Lakewood High School is a public primary school located in Lakewood, Colorado, United States. It is part of Jefferson County Public Schools. Lakewood was ranked as the 11th best school in the nation by Newsweek in 2006, and as the 10th in 2008.

History

Lakewood High School was established in 1928 at 7655 W 10th Avenue in Lakewood, with elementary and junior high schools on the same campus. The high school moved to its current location at 9700 W. 8th Avenue in summer 1958, and the previous site became the location of the Jefferson County Open School in 1989.

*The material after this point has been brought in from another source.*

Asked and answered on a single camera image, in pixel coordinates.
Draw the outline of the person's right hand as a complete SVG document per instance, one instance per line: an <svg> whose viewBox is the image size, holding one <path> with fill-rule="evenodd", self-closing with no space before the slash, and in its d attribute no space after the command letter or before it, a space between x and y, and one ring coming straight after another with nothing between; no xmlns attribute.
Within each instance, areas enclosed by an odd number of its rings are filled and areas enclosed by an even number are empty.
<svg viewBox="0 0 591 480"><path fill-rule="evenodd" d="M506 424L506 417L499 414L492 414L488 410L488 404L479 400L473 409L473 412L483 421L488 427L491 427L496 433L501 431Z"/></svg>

As a result of a bond issue on the 2004 ballot, Lakewood received over $35 million to construct a new school building. Construction began in January 2006 and continued until summer 2007, when the new building had its official opening. It opened for classes at the beginning of the 2007-2008 school year, with students sometimes assisting teachers in moving in.

Spoon Game 
Beginning in 2010, Lakewood High School upperclassmen participated in a student-organized tag-based game, called "The Spoon Game," in which students attempt to eliminate each other by tagging them with a spoon. Each entrant in the Spoon Game pays a fee, which is then distributed to the Junior and Senior winner at the end of the year, along with a charitable donation. The game begins early in the second semester of each year with simple rules. A player is vulnerable if they are not holding a spoon, and may be eliminated by the player with their target card. As the end of the school year nears, the game's rules become more complex, increasing eliminations until only one player remains. Since its inception, the Spoon Game has been played every year except 2020, when the game was cancelled due to the COVID-19 pandemic.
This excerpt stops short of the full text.